The Economic Survey 2020-21 on Friday projected India’s current account to register a surplus of 2% of the Gross Domestic Product (GDP) in FY21.
"India’s exports and imports saw a sharp contraction in line with the contraction in global trade. The decline in imports outweighed that in exports leading to smaller trade deficit of USD 9.8 billion as compared to $49.2 billion in Q1 last year. India registered a trade surplus in the month of June 2020 after a gap of 18 years. With the unlocking of the economy from June onwards, a gradual revival in India’s merchandise trade got underway. The trade deficit during the April-December, 2020-21 was $57.5 billion as compared to $125.9 billion in the corresponding period last year," the survey said.
The last surplus was recorded in financial year 2002-03 when the exports shrank because of weak economy. The current account balance is the difference between exports and imports of goods and services.

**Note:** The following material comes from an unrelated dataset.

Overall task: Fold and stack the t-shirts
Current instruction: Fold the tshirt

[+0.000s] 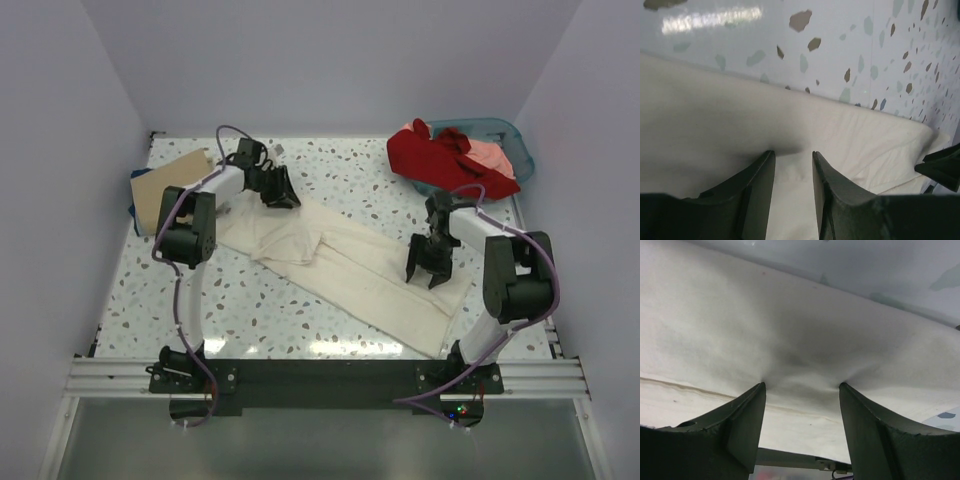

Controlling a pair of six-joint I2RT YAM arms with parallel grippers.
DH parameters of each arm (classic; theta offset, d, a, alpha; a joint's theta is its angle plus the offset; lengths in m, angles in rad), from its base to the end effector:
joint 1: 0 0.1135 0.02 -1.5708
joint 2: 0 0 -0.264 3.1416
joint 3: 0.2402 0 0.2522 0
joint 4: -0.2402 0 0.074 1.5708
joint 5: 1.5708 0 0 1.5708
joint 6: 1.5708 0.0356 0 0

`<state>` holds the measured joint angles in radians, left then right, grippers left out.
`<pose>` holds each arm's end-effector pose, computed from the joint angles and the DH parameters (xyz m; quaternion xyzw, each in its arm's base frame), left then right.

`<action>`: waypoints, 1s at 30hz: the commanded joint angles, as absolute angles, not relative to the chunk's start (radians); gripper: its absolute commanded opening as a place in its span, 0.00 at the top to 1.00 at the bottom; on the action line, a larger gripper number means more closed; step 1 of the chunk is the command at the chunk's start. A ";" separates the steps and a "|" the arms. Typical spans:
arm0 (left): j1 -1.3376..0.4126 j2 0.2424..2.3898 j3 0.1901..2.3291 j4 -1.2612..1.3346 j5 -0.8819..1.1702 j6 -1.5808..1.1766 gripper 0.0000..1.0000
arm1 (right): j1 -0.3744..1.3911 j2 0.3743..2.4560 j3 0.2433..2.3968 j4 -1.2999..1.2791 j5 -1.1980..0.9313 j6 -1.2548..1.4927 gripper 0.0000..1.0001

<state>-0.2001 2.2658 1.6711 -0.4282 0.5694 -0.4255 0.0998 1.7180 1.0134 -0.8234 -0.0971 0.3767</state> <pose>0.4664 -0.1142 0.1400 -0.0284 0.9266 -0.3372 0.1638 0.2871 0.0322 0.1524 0.1368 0.9892 0.0522 0.0093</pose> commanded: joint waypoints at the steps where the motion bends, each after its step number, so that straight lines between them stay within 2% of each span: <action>1: -0.218 2.394 1.806 -0.434 0.475 -0.335 0.58 | 0.161 1.715 0.962 -0.801 -0.124 0.445 0.36; 8: -0.258 2.474 1.950 -0.391 0.526 -0.336 0.56 | 0.302 1.700 0.940 -0.814 -0.126 0.520 0.36; 13: -0.271 2.431 1.983 -0.312 0.535 -0.386 0.53 | 0.322 1.648 0.978 -0.862 -0.120 0.523 0.36; 20: -0.273 2.370 2.187 -0.462 0.526 -0.471 0.50 | 0.324 1.626 1.086 -1.018 -0.048 0.400 0.36; 24: -0.272 2.222 1.969 -0.482 0.499 -0.485 0.50 | 0.324 1.621 1.078 -1.058 -0.029 0.364 0.39; 30: -0.272 2.100 1.674 -0.446 0.534 -0.489 0.49 | 0.324 1.623 0.991 -1.023 -0.066 0.393 0.50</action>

The Economic Survey 2020-21 predicted "V-shaped" economic recovery for the nation, spurred by COVID-19 vaccination programme. India started world's largest coronavirus inoculation drive this month with healthcare workers and frontline workers.
The government is likely to miss its fiscal deficit target of 3.5% of gross domestic product this year, the survey said, adding there’s need for more sustained and calibrated measures to facilitate the process of economic recovery in the new fiscal year.
The survey was tabled in Parliament by Finance Minister Nirmala Sitharaman on Friday ahead of the government's Budget.
The Economic Survey, authored by a team led by Chief Economic Adviser Krishnamurthy Venkata Subramanian, details the state of different sectors of the economy as well as reforms that should be undertaken to accelerate growth.